Young put down the game. “I don’t know any Antonio Lewis.”
“I believe you. Whoever does is someone who knows about the relationship between Alcina Lilley and Starkweather Hall and knew about the plan to keep me so busy with interviews and things I wouldn’t be able to think straight, and who put the two together. He has some connection with the police, because he put Lewis up to prodding the Marshals into trying to break up the dinner and he knew or at least suspected when a deal was in the works to turn Hall in. That’s why he sent Lewis and another undercover to take Hall out of his mother’s house, kill him, and rig it to look like a legitimate shoot-out between a wanted fugitive and the police.”
“Why kill him?”
“From Antonio Lewis’ standpoint that was an easy decision. I think he was as dirty as Ernest Melvin, the undercover Hall killed. Hall never even knew Melvin was a cop. Hall had to know and trust at least one of the men who came to get him at his mother’s or there’d have been a struggle that would have alerted Mrs. Lilley’s neighbors. Maybe they told him they were smuggling him out of town. So Lewis was dealing, and he couldn’t afford to let Hall stand trial in case that came out. His boss had other reasons. He was shielding you, or thought he was. Well, it’s all in the article.”
“Everything but who.”
Doc shifted in his seat. His arm was hurting again. “That’s up to you. Chances are I wouldn’t recognize his name if I heard it. Kenneth Weiner has the police ties and if he’s guilty of half the things he’s charged with maybe I wouldn’t put murder past him, but he’s in jail and his defense is taking all his time. I saw enough of guys like him in Jackson to know that where there’s one Weiner there’s likely to be at least one more. It might help you identify him if I told you he’s probably the man responsible for acquiring the clothing store.” Or woman, he added silently; but what he had observed during the past week of the mayor’s system of checks and balances told him that it was aggressively masculine.

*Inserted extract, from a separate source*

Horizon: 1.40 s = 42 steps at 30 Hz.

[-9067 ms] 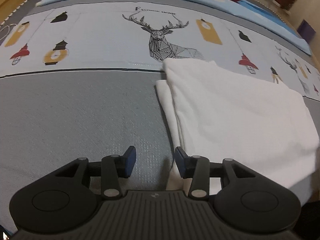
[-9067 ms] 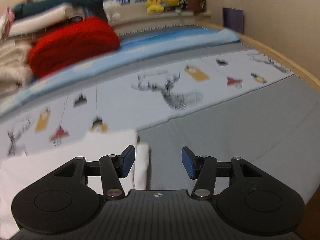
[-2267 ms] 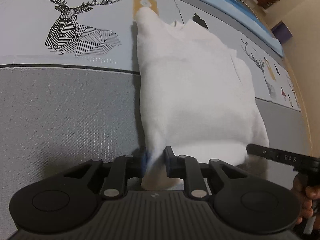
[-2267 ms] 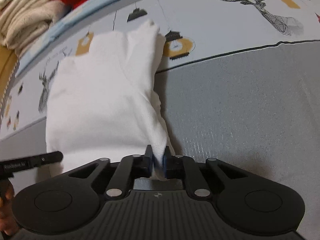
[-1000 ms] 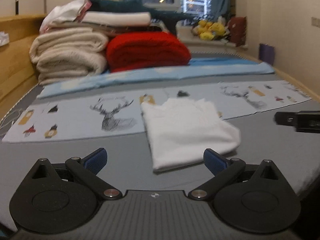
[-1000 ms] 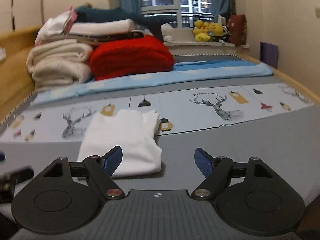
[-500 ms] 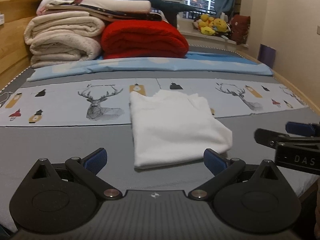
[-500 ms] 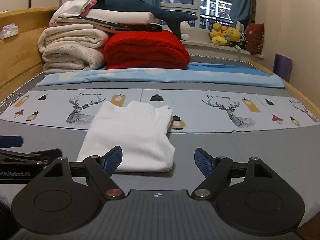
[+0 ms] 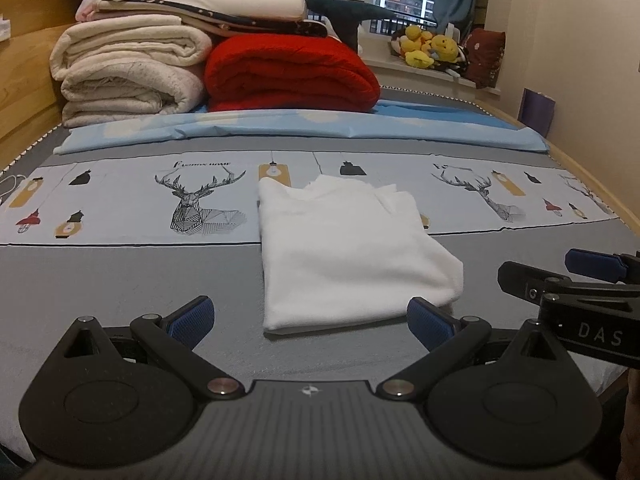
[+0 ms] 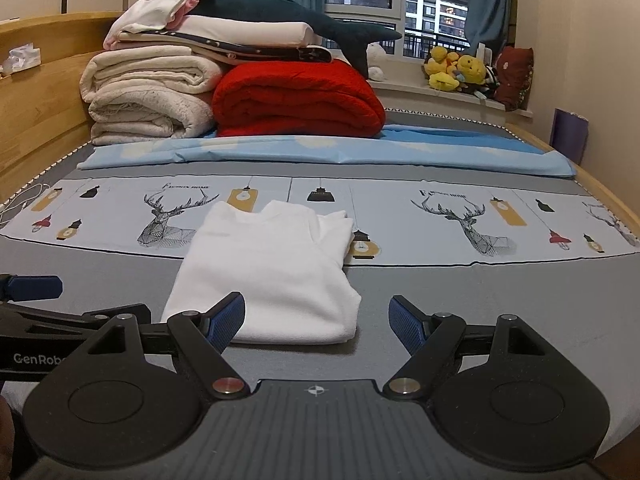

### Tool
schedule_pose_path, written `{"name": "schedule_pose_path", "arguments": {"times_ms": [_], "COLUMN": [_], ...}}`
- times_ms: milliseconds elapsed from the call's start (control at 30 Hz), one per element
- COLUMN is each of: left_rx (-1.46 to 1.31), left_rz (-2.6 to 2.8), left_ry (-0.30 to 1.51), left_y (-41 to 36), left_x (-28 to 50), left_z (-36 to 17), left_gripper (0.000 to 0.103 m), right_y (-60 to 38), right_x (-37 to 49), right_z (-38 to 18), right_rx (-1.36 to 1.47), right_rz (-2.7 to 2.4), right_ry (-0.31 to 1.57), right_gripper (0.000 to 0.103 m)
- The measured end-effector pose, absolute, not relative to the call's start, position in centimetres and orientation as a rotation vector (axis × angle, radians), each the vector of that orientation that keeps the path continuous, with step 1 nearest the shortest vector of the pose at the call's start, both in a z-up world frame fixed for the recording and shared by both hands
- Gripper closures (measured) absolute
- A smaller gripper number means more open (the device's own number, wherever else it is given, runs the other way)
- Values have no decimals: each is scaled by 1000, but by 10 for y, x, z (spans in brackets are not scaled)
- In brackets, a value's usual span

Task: Fold small clothes

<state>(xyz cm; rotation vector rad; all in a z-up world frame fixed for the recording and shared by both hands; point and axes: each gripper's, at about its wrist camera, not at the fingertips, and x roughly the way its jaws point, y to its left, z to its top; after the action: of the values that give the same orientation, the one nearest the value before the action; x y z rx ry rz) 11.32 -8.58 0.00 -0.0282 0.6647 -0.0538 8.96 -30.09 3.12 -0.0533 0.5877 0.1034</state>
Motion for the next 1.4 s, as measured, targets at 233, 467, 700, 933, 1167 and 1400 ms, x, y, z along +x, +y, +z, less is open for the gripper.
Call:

Young was quiet for a moment, and even picked up the baseball game and appeared to be absorbed in it. And in that moment Doc was certain the mayor knew whom they had been discussing.
“You got to be six kinds of a son of a bitch to run this town,” Young said, “and I’ve never been accused of being unequal to the task. One kind of a son of a bitch I’m not and never will be is the kind of a son of a bitch that lets himself be blackmailed.”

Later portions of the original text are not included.